Dunque, da dove proviene l’idea che l’energia sia qualcosa di particolare? Principalmente, direi, non da ragionamenti su esempi concreti. Quando si leggono queste cose si sentono molte metafore sui batteri o cose del genere, non sulle imbarcazioni o sulle manifatture – perché se si pensa anche brevemente alle effettive attività economiche, diventa evidente che ci sono molti bilanciamenti che possono consentire di produrre di più utilizzando minore energia.
E le emissioni dei gas serra non sono neppure la stessa cosa del consumo di energia; c’è un grande quantità di spazio per ridurre le emissioni senza strangolare la crescita economica.
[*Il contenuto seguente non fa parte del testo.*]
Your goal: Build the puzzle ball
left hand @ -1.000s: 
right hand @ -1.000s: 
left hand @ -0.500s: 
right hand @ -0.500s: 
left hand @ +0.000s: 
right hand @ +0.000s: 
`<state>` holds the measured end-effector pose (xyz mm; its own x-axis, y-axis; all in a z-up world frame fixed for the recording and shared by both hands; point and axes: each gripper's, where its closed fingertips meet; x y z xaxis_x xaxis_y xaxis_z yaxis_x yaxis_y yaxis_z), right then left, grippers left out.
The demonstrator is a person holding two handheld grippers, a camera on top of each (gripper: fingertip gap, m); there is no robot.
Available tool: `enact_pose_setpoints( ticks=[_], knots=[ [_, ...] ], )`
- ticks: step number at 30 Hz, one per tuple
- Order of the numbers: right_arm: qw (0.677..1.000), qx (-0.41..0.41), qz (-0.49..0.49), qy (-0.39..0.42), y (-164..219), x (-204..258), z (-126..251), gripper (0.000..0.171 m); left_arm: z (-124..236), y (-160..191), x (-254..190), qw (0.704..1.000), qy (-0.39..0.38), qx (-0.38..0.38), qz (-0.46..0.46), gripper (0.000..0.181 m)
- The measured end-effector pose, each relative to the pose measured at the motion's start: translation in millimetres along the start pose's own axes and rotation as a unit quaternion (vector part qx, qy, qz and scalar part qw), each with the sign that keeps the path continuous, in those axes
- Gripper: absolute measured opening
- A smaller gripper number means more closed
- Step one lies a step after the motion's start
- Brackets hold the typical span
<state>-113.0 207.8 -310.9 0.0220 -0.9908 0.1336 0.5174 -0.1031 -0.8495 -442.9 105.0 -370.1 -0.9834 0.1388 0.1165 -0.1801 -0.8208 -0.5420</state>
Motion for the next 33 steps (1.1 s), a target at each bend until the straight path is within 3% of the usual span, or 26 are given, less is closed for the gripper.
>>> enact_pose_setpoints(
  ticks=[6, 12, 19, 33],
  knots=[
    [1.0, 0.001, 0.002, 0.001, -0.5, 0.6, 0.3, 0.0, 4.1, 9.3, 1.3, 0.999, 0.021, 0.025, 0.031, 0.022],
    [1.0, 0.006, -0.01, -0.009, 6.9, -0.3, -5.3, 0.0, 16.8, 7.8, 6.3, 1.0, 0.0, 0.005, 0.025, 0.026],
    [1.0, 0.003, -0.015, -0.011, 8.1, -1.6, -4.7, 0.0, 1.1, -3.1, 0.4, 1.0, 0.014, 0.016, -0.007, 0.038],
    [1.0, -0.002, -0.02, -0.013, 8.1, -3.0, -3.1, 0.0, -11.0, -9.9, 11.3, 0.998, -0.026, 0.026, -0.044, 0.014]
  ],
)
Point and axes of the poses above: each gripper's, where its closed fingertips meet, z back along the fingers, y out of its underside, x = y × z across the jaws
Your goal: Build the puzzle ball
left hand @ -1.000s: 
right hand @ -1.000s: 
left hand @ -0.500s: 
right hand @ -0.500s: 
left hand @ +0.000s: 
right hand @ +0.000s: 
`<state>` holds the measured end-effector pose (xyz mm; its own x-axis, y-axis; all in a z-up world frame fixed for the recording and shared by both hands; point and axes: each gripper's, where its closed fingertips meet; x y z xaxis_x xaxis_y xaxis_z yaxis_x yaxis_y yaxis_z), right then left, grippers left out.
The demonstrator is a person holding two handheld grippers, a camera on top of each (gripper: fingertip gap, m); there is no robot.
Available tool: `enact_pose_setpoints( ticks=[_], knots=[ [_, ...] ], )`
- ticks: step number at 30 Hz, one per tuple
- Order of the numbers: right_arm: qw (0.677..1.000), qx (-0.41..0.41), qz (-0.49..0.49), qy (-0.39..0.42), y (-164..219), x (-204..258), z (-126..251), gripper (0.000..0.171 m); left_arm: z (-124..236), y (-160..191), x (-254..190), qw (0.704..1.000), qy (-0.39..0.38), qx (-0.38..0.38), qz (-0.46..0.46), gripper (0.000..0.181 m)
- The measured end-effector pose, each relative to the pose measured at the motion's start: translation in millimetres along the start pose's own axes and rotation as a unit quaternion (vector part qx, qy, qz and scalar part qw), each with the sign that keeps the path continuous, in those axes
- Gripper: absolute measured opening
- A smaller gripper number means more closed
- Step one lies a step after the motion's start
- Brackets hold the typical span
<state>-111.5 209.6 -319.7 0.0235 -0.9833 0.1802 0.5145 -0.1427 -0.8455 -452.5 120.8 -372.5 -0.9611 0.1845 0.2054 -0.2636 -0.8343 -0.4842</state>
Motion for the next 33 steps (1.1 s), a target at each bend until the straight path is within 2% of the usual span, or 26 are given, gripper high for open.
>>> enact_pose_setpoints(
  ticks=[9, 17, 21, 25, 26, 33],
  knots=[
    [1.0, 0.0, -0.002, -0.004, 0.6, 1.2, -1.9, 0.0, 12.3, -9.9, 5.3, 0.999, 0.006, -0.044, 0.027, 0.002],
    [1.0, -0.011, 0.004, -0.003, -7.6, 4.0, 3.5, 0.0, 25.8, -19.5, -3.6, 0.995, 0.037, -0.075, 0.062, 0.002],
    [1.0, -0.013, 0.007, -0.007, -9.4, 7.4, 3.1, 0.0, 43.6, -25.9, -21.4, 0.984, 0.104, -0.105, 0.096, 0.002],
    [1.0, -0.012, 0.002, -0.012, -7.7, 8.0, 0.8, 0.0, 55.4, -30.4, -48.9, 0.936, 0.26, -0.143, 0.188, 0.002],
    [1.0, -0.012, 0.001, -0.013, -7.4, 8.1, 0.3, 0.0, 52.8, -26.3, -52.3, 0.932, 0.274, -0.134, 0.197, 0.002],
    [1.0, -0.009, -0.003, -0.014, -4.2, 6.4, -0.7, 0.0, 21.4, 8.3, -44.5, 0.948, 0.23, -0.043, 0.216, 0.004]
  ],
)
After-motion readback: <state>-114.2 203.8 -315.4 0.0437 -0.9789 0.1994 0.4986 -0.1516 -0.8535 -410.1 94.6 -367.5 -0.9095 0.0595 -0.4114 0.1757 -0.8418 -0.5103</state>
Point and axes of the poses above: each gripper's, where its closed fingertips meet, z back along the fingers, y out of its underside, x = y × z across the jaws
Se pensate di aver trovato un argomento profondo che dimostra che questo non è possibile, tutto quello che vi è successo è che siete rimasti vittime degli stessi vostri giochi di parole.
[1] “To steam” è naturalmente un verbo che si riferisce all’uso del vapore, dalla cottura delle verdure alla alimentazione delle macchine o delle navi a vapore. Ma informalmente può avere il senso più generico del “procedere con rapidità o in modo energico”. E siccome l’esempio che viene di seguito presentato non si riferisce a navi a vapore, ma a moderni transatlantici, lo traduco in quella accezione più generale.